(Beginning of Provided data)

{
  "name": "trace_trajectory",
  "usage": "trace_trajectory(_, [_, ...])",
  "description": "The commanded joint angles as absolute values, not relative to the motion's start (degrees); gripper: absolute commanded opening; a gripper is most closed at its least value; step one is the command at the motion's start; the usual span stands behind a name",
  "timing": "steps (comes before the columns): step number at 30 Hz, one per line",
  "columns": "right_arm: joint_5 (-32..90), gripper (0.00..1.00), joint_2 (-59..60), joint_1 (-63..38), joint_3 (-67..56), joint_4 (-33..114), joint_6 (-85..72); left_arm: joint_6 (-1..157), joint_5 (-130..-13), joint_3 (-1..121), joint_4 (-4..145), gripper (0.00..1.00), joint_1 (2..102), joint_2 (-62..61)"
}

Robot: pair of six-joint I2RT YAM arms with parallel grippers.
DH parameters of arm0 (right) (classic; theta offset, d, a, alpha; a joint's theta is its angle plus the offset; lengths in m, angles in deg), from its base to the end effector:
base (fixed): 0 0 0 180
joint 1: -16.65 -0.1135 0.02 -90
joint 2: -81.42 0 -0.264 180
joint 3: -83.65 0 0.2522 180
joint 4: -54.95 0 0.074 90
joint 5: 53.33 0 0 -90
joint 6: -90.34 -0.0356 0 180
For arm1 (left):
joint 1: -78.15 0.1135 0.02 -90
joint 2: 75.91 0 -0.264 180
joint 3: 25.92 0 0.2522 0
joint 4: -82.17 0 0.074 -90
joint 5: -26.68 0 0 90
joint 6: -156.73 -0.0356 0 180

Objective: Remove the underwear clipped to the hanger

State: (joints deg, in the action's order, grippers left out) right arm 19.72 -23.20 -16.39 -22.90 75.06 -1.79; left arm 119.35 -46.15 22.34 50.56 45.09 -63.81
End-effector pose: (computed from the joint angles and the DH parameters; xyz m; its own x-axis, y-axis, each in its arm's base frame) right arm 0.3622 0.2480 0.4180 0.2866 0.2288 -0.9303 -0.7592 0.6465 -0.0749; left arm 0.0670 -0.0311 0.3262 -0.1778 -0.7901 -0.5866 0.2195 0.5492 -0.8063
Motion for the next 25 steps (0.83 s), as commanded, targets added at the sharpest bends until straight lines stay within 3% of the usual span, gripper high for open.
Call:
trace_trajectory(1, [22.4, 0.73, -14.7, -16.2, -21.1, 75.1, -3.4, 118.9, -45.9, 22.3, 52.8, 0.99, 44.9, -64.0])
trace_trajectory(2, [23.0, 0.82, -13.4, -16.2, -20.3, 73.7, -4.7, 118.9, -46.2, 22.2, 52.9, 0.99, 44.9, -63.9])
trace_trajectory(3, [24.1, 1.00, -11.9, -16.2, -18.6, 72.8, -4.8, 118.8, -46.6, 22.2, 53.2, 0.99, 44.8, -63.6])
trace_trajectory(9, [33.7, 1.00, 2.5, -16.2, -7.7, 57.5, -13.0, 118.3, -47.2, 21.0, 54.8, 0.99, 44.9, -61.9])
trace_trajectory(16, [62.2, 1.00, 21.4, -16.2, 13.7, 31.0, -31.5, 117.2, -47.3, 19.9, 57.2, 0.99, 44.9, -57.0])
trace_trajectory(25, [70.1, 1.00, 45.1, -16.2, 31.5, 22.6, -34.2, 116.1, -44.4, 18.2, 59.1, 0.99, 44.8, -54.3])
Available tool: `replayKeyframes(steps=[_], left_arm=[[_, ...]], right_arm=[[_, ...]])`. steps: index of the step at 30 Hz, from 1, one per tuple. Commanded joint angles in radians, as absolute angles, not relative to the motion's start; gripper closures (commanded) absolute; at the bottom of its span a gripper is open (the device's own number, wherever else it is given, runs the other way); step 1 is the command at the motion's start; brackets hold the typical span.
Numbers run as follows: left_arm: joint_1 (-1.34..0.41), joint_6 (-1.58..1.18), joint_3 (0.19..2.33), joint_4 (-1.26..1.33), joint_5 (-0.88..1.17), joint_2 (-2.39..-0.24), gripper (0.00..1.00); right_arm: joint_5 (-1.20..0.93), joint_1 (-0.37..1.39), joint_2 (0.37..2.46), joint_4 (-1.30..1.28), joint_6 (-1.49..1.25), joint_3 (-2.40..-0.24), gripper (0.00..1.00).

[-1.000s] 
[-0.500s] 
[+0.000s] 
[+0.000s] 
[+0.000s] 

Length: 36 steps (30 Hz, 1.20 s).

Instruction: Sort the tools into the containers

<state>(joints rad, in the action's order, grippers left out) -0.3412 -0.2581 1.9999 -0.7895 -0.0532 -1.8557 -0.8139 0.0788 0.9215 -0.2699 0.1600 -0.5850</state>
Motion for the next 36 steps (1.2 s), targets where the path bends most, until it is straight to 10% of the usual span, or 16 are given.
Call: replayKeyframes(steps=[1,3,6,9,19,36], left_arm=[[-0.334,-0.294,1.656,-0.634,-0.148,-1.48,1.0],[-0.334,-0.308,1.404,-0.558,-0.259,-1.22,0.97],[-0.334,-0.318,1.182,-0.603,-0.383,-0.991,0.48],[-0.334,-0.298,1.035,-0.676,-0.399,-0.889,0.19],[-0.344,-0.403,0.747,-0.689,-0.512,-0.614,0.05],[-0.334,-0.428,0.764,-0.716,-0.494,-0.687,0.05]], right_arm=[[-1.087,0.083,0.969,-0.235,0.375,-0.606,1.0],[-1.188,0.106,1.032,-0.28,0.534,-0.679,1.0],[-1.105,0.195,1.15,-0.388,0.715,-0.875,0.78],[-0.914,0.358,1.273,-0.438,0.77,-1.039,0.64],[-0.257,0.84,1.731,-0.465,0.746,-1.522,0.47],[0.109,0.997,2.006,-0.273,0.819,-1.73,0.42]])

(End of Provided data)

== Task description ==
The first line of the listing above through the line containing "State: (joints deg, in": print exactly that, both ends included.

== Exercise result ==
{
  "name": "trace_trajectory",
  "usage": "trace_trajectory(_, [_, ...])",
  "description": "The commanded joint angles as absolute values, not relative to the motion's start (degrees); gripper: absolute commanded opening; a gripper is most closed at its least value; step one is the command at the motion's start; the usual span stands behind a name",
  "timing": "steps (comes before the columns): step number at 30 Hz, one per line",
  "columns": "right_arm: joint_5 (-32..90), gripper (0.00..1.00), joint_2 (-59..60), joint_1 (-63..38), joint_3 (-67..56), joint_4 (-33..114), joint_6 (-85..72); left_arm: joint_6 (-1..157), joint_5 (-130..-13), joint_3 (-1..121), joint_4 (-4..145), gripper (0.00..1.00), joint_1 (2..102), joint_2 (-62..61)"
}

Robot: pair of six-joint I2RT YAM arms with parallel grippers.
DH parameters of arm0 (right) (classic; theta offset, d, a, alpha; a joint's theta is its angle plus the offset; lengths in m, angles in deg), from its base to the end effector:
base (fixed): 0 0 0 180
joint 1: -16.65 -0.1135 0.02 -90
joint 2: -81.42 0 -0.264 180
joint 3: -83.65 0 0.2522 180
joint 4: -54.95 0 0.074 90
joint 5: 53.33 0 0 -90
joint 6: -90.34 -0.0356 0 180
For arm1 (left):
joint 1: -78.15 0.1135 0.02 -90
joint 2: 75.91 0 -0.264 180
joint 3: 25.92 0 0.2522 0
joint 4: -82.17 0 0.074 -90
joint 5: -26.68 0 0 90
joint 6: -156.73 -0.0356 0 180

Objective: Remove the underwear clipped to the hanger

State: (joints deg, in the action's order, grippers left out) right arm 19.72 -23.20 -16.39 -22.90 75.06 -1.79; left arm 119.35 -46.15 22.34 50.56 45.09 -63.81

This exercise requires no further response.